Transcribe the records below exactly as written, from the opening line through the line that contains "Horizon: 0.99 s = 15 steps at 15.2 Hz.".

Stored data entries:

========================================

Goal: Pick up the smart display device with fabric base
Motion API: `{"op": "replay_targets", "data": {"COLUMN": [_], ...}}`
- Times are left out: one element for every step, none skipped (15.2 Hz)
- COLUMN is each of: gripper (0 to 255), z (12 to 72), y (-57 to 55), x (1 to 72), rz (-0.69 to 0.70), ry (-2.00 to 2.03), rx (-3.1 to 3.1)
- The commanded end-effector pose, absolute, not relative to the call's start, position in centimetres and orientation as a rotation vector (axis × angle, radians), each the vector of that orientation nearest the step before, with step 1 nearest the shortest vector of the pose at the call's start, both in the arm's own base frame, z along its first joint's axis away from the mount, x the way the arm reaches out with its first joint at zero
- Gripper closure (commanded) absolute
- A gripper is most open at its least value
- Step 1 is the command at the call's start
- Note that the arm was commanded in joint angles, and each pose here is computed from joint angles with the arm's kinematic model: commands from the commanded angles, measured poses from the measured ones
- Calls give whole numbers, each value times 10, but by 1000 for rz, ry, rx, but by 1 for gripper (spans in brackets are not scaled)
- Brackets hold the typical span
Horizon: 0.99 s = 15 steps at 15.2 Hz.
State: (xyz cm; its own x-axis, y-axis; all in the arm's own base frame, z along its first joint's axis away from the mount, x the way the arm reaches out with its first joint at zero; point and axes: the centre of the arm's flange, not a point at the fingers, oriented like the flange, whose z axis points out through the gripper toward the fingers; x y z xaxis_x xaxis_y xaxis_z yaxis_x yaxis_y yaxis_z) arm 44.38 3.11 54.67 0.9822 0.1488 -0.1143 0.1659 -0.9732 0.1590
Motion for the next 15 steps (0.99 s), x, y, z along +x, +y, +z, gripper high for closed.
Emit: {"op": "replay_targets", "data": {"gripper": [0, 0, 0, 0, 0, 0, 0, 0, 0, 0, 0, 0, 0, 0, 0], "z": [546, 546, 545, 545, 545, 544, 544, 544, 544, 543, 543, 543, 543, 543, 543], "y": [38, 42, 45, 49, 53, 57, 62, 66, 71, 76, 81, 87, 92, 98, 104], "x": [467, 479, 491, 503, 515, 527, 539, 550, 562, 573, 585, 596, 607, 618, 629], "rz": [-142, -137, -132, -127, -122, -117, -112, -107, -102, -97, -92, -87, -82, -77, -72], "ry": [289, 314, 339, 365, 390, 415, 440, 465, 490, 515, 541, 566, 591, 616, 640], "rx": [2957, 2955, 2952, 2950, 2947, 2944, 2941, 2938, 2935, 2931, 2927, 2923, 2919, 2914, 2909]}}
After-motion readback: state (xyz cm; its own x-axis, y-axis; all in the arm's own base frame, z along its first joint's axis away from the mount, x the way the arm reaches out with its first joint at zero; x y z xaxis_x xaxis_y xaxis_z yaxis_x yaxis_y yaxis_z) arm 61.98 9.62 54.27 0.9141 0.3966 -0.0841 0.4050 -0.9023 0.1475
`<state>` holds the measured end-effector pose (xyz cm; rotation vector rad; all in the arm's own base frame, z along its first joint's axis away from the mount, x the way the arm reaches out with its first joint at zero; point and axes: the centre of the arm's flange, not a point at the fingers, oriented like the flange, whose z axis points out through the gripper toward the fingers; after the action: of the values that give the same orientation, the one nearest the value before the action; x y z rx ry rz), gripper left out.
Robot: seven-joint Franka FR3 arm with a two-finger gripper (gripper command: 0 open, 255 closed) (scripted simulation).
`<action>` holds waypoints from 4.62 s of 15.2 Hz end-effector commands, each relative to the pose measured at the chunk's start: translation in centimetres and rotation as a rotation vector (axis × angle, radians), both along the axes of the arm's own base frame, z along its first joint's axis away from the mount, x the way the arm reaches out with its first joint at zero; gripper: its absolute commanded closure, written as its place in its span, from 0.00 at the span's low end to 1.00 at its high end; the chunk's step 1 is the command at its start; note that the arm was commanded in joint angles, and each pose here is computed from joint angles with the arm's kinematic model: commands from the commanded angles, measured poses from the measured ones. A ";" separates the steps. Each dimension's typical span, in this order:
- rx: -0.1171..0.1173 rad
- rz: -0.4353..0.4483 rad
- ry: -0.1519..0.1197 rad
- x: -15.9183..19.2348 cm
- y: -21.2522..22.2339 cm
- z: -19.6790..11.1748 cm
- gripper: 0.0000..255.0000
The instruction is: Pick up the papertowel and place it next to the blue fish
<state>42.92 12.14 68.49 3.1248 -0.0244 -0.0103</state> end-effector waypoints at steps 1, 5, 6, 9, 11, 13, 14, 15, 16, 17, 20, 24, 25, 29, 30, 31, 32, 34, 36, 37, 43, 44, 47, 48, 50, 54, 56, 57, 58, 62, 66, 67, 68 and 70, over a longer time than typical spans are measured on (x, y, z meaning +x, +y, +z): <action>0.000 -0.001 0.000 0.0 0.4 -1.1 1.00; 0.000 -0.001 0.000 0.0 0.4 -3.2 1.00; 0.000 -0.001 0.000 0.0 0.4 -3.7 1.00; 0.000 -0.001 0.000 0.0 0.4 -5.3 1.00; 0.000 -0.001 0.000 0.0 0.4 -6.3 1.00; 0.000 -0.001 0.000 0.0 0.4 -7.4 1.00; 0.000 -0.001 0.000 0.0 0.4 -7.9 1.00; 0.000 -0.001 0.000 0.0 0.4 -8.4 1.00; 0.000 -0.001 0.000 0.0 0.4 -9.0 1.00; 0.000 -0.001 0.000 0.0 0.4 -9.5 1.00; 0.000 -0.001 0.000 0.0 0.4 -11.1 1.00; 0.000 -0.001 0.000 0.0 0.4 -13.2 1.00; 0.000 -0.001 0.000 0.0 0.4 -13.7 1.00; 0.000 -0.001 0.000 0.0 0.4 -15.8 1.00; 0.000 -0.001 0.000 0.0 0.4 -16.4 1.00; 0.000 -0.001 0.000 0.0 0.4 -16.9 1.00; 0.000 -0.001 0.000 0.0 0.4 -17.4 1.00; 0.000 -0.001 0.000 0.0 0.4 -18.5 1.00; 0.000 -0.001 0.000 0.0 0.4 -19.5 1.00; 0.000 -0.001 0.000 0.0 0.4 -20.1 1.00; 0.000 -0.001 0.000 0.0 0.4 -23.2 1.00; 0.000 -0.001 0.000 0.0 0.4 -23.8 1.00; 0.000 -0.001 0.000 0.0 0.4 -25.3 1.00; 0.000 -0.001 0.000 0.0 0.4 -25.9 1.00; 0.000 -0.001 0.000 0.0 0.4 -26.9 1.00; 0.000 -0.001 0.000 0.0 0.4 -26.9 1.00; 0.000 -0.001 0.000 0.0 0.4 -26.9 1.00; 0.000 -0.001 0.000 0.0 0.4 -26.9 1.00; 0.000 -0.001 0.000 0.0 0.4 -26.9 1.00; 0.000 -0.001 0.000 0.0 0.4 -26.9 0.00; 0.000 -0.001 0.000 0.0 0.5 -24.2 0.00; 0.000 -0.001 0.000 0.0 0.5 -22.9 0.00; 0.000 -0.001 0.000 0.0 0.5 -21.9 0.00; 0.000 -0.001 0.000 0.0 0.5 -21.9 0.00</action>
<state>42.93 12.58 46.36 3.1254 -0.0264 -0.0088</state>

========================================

Solution below:
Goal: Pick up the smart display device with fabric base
Motion API: `{"op": "replay_targets", "data": {"COLUMN": [_], ...}}`
- Times are left out: one element for every step, none skipped (15.2 Hz)
- COLUMN is each of: gripper (0 to 255), z (12 to 72), y (-57 to 55), x (1 to 72), rz (-0.69 to 0.70), ry (-2.00 to 2.03), rx (-3.1 to 3.1)
- The commanded end-effector pose, absolute, not relative to the call's start, position in centimetres and orientation as a rotation vector (axis × angle, radians), each the vector of that orientation nearest the step before, with step 1 nearest the shortest vector of the pose at the call's start, both in the arm's own base frame, z along its first joint's axis away from the mount, x the way the arm reaches out with its first joint at zero
- Gripper closure (commanded) absolute
- A gripper is most open at its least value
- Step 1 is the command at the call's start
- Note that the arm was commanded in joint angles, and each pose here is computed from joint angles with the arm's kinematic model: commands from the commanded angles, measured poses from the measured ones
- Calls give whole numbers, each value times 10, but by 1000 for rz, ry, rx, but by 1 for gripper (spans in brackets are not scaled)
- Brackets hold the typical span
Horizon: 0.99 s = 15 steps at 15.2 Hz.

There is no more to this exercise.